### Dataset content

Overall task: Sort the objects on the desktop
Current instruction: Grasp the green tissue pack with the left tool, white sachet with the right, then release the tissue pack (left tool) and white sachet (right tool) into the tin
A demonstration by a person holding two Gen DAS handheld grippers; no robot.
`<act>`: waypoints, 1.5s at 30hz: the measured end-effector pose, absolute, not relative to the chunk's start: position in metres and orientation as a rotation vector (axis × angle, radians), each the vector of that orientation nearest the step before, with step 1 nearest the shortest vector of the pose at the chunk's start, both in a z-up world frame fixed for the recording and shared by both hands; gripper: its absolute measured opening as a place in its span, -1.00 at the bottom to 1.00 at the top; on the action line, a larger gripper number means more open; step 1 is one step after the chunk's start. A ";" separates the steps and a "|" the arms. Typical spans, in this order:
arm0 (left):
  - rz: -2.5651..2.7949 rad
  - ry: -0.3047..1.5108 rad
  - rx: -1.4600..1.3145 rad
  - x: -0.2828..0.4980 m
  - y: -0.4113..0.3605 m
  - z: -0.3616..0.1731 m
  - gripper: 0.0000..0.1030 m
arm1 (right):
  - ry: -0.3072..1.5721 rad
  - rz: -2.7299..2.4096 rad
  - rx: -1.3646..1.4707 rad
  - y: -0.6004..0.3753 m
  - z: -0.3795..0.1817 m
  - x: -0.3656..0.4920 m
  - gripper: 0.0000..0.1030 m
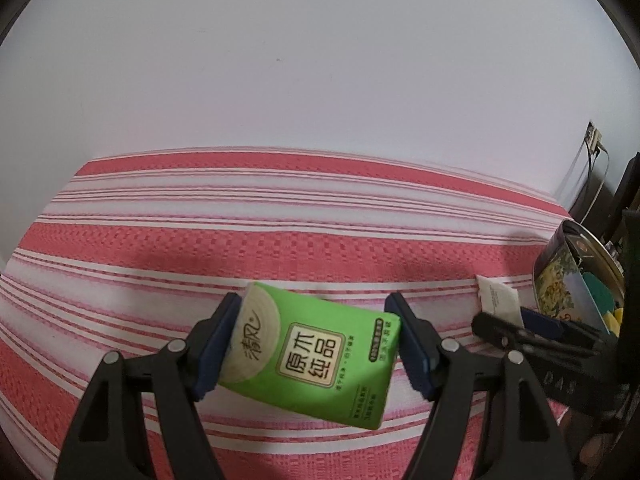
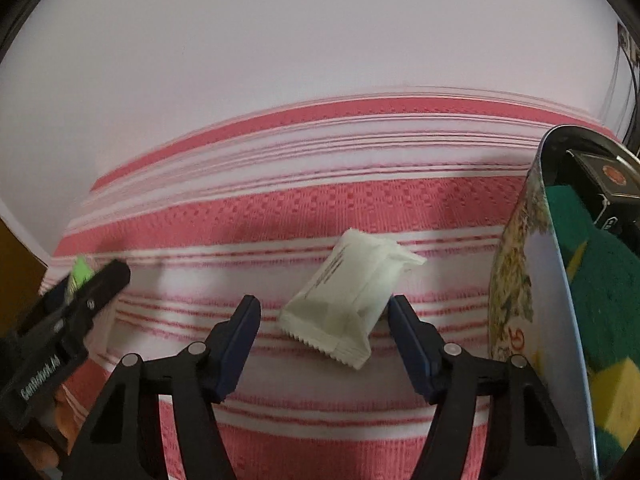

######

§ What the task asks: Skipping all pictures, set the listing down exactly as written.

§ Expected output:
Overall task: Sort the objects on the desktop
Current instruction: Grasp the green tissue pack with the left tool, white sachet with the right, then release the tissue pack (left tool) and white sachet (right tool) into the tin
A demonstration by a person holding two Gen DAS handheld grippers; no robot.
`<act>`: waypoints, 1.5s at 30hz: the measured end-effector pose, absolute, not relative to the chunk's start: position in metres and orientation as a rotation vector (axis × angle, radians), each the vector of that orientation nearest the step before, with step 1 nearest the shortest vector of the pose at the chunk's start, both in a z-up world frame fixed for the recording and shared by both hands; gripper: its absolute measured opening as a place in its span, -1.00 at the bottom to 1.00 at the top; on the action line, a larger gripper number means more open; step 1 is one step after the chunk's start. A ";" separates the steps and a "|" the arms. Typical spans, in this order:
arm0 (left):
  - rz: -2.5651..2.7949 rad
  - ry: -0.3047..1.5108 rad
  - rx: -1.4600..1.3145 rad
  - x: -0.2828..0.4980 m
  - y: -0.4113..0.3605 m
  - z: -0.3616..0.1731 m
  - gripper: 0.0000..0.1030 m
arm1 (right):
  - ry: -0.3072..1.5721 rad
  - rz: -2.7299..2.4096 rad
  - rx: -1.3646..1.4707 rad
  - y: -0.6004..0.3753 m
  - z: -0.3795..0.1817 m
  - x: -0.3656..0.4920 m
  - gripper: 0.0000..0.1030 m

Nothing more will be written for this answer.